[Problem]:
What lines of the material below hold the string "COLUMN"? Copy them out.

[Given material]:
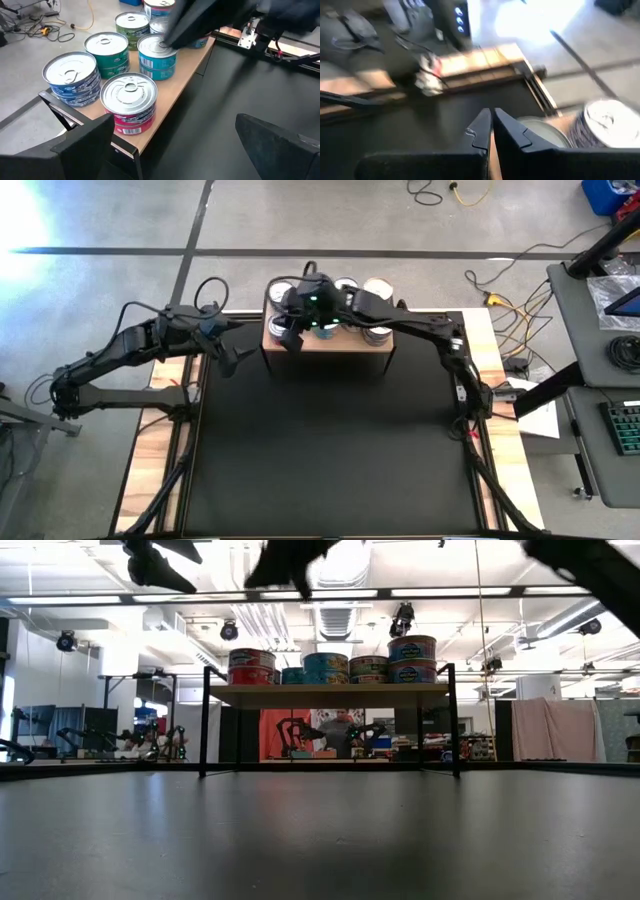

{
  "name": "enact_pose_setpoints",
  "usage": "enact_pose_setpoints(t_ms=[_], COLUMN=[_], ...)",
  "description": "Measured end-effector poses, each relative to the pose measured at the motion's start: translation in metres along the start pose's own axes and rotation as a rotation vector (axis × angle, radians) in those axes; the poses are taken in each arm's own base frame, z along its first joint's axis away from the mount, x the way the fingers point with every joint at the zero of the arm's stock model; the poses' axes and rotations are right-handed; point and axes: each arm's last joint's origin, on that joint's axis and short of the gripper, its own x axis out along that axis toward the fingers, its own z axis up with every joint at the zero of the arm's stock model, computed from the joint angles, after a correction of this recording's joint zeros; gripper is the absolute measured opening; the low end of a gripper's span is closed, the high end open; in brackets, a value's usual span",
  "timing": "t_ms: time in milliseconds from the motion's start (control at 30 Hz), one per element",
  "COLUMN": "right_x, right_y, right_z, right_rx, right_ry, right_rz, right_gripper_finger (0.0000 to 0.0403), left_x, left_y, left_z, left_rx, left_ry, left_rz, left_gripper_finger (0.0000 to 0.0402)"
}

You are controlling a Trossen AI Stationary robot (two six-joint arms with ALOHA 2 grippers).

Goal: Stack canned seafood by type on shelf
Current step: Return to Home Position

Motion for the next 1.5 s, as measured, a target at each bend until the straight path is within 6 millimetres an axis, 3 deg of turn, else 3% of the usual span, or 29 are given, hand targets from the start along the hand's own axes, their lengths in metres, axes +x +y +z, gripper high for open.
enact_pose_setpoints(t_ms=[133, 267, 367, 500, 667, 900, 1133, 1233, 1400, 1500], right_x=[-0.032, -0.054, -0.07, -0.076, -0.084, -0.076, -0.064, -0.065, -0.067, -0.078], right_y=[0.042, 0.093, 0.117, 0.133, 0.155, 0.207, 0.215, 0.207, 0.189, 0.175], right_z=[0.015, 0.02, 0.017, 0.003, -0.02, -0.04, -0.069, -0.079, -0.105, -0.124], right_rx=[-0.047, -0.056, -0.041, -0.061, 0.011, -0.29, -0.318, -0.323, -0.31, -0.289], right_ry=[-0.041, -0.063, -0.022, 0.108, 0.311, 0.221, 0.259, 0.236, 0.175, 0.146], right_rz=[0.065, 0.157, 0.175, 0.18, 0.197, 0.313, 0.555, 0.568, 0.566, 0.559], right_gripper_finger=[0.0012, 0.0012, 0.0012, 0.0013, 0.0013, 0.0013, 0.0013, 0.0013, 0.0013, 0.0013], left_x=[0.0, 0.005, 0.01, 0.008, 0.001, 0.001, 0.017, 0.019, 0.016, 0.017], left_y=[0.0, -0.001, -0.002, -0.004, -0.009, -0.026, -0.037, -0.04, -0.05, -0.051], left_z=[0.002, 0.003, 0.005, 0.002, -0.015, -0.063, -0.114, -0.122, -0.126, -0.132], left_rx=[-0.001, 0.009, -0.007, -0.069, -0.051, 0.004, 0.135, 0.11, 0.182, 0.173], left_ry=[-0.015, -0.005, 0.003, 0.0, -0.048, -0.201, -0.049, -0.014, -0.056, -0.057], left_rz=[-0.001, 0.001, 0.001, -0.036, -0.099, -0.308, -0.402, -0.448, -0.715, -0.761], left_gripper_finger=[0.04, 0.04, 0.04, 0.04, 0.04, 0.04, 0.04, 0.04, 0.04, 0.04])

[Exercise response]:
  "usage": "enact_pose_setpoints(t_ms=[_], COLUMN=[_], ...)",
  "COLUMN": "right_x, right_y, right_z, right_rx, right_ry, right_rz, right_gripper_finger (0.0000 to 0.0403), left_x, left_y, left_z, left_rx, left_ry, left_rz, left_gripper_finger (0.0000 to 0.0402)"

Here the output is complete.